New Series about TypeScript

Time to start a series about using TypeScript for creating large scale web applications.

In the recent months there was not much I could blog about. The main reason for this is that most/all of my current work is under NDA. That's a pity and I still hope that some of the parts will be open-sourced soon. However, with the large scale refactoring still going on I finally had the chance to use TypeScript on a massive web application. There is plenty of good stories to be told for that - so why not make a small series out of it?

I started advocating TypeScript right after it was initially released to public. I gave a talk at the WebTech Conference 2014 in Munich. At this point in time I was still in doubt if the rather anti-Microsoft based web community would embrace it (but I was not doubt about its potential). Luckily, my doubts have been unjustified in retrospective and TypeScript is a huge success. Even shops that are (at their core) quite against big companies (or specifically Microsoft) embraced this technology. So yeah, I couldn't be happier about the recent developments.

Still even though I used TypeScript for some personal projects, articles, and consulting, I never got the chance to apply it to a massive web app. There are plenty of reasons for this: For once these massive web apps are usually organically grown, i.e., they started with something before TypeScript was born or in fashion / accepted. Another reason is that there are not so many truly large web apps (we talk about several 100k lines of code here) out there. In the recent project we sit on roughly 300k lines of code (total). I would consider that a large web application (the minified production boundle is 5 MB, the core alone has 30 MB in a development (i.e., non-minified, but already compiled) bundle.

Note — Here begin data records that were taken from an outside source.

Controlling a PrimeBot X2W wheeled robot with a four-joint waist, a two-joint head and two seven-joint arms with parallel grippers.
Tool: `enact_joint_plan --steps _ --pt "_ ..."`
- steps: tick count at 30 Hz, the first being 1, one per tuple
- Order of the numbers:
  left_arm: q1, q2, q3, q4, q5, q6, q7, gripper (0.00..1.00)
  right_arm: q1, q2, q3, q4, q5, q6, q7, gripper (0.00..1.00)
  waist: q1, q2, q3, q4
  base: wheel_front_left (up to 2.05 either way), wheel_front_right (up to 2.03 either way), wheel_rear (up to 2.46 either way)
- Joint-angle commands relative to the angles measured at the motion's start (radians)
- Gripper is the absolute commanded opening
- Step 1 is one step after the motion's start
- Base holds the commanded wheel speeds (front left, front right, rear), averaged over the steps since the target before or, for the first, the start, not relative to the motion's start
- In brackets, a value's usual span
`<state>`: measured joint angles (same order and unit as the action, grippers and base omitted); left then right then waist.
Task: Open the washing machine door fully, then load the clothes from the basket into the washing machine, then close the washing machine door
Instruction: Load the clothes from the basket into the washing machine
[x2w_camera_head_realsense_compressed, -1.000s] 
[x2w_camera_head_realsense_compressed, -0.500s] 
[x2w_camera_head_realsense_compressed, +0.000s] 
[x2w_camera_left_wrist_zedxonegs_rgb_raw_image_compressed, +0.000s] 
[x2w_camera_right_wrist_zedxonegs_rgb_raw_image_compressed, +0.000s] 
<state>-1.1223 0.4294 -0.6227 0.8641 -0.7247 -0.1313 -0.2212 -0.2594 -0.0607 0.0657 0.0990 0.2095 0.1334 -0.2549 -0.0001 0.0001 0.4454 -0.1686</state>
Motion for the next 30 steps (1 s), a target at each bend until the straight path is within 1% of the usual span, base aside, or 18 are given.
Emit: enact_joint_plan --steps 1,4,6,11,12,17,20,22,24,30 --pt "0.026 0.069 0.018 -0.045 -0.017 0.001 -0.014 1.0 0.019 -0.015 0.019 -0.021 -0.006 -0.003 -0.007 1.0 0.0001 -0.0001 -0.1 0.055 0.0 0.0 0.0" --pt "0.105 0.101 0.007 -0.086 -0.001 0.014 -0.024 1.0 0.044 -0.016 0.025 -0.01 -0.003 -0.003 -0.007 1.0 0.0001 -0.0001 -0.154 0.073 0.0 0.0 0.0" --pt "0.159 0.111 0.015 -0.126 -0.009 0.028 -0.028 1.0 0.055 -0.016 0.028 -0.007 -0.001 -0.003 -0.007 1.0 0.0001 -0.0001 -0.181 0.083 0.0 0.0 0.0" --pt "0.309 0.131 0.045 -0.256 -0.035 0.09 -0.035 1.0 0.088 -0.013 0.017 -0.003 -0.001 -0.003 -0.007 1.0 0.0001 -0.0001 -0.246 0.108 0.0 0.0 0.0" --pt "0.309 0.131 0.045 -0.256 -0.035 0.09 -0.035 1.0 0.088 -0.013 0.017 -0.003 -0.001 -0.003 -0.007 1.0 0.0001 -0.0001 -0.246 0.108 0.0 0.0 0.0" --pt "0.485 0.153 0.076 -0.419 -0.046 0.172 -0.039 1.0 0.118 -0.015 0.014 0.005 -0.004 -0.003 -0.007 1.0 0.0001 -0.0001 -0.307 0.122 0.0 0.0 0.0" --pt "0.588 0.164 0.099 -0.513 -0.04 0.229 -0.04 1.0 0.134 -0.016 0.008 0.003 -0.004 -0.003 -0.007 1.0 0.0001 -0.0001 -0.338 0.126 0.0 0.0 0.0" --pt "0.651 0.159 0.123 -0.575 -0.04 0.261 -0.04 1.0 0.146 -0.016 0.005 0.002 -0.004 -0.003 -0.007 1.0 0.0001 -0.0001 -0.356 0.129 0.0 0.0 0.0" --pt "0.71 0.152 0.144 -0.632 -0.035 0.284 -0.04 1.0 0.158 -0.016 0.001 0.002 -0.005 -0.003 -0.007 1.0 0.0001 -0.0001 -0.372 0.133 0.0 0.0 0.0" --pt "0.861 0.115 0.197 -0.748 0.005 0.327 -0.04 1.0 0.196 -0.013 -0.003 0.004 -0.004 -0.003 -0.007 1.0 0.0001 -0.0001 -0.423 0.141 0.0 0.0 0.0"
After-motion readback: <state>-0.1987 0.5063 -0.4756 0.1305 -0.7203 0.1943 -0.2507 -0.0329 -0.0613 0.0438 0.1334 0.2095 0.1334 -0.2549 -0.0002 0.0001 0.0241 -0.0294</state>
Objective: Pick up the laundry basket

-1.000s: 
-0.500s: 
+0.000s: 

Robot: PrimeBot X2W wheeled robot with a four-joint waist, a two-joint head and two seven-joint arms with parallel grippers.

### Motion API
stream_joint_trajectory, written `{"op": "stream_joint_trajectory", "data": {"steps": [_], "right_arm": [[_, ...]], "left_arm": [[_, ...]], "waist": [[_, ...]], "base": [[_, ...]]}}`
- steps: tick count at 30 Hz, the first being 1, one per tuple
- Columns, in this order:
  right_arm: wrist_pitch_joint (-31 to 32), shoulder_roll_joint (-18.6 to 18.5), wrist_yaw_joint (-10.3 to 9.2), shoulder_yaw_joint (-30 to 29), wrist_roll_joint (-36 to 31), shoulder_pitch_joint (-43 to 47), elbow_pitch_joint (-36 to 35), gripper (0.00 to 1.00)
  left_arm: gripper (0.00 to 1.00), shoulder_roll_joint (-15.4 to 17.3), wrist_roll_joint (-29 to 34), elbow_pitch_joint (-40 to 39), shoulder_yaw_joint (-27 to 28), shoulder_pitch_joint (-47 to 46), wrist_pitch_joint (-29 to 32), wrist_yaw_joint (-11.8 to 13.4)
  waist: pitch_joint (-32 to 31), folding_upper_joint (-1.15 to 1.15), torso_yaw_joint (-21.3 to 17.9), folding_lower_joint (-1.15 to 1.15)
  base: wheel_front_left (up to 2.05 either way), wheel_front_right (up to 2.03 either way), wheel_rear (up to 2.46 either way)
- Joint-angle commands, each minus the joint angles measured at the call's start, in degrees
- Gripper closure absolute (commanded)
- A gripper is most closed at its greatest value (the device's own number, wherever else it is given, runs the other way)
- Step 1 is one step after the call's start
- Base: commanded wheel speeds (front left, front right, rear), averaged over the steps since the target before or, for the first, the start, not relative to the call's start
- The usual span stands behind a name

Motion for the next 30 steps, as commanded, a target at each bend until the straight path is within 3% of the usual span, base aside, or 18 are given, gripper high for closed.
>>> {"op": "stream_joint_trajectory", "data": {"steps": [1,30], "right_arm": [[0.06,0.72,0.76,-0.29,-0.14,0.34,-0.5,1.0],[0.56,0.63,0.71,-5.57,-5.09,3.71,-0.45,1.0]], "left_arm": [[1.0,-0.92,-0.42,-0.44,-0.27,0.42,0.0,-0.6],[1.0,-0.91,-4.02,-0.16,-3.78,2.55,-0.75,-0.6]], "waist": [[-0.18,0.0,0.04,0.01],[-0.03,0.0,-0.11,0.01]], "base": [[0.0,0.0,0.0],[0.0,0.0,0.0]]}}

In the upcoming weeks I will create one or two posts per week (hopefully!) containing one to multiple (larger or smaller) TypeScript tips. They could be rather basic, such as the right usage for type vs interface up to tooling determined (how to share global interfaces without importing them explicitly) and more advanced (using generics to achieve fully flexible factories and typing systems). I will try to bring some code and examples with every post.

Even though this post is only the announcement of the series and not its start, I would still like to present my current approach for refactoring existing large scale web applications to TypeScript. Ideally, I want to follow the following process:

  1. Integrate TypeScript in the toolchain (e.g., if its Webpack, have the right loader for such files - maybe use tricks to speed it up or do only a subset in it)
  2. Introduce TypeScript to islands in the application (e.g., a module without any other internal imports - external imports should either have their typings installed or created manually)
  3. Always try to expand the support, i.e., convert other files when they only depend on typed files
  4. Write new modules exclusively in TypeScript

Previously, the process has been quite hard as TypeScript was mostly a all or nothing solution (even though claimed otherwise). This meant that once you renamed a couple of files (from js/jsx to ts/tsx) we had to fully swap. Here is where TypeScript did not like many things in the existing codebase. However, with the latest releases that changed. TypeScript introduced an allowJs flag that makes mixing not only possible, but still provides the type inference that will yield many of the mistakes that have been hidden previously. So the incremental approach is now better than ever.

There is one downside of this ideal approach: It still allows / encourages adding pure JavaScript to existing JavaScript files. Therefore, if we can allocate the time we should fully move to TypeScript. This move can partially be automated (renaming of files) and will pay off in the longrun.

The hardest part in such a refactoring is the organizational effort. It needs to be coordinated to:

  • Include typing for all external dependencies (there could be O(100) used dependencies)
  • Share typings between files
  • Potentially, later on publish a d.ts for the whole solution as seen externally
  • Move some special constructors that are not very typing friendly to TypeScript

The latter three will be discussed in the series even though for the last bullet point there is no one solution. Still, I can try to share my insights with the hope that they are being useful to the reader.

Looking forward to sharing some good large scale development with TypeScript stories with you!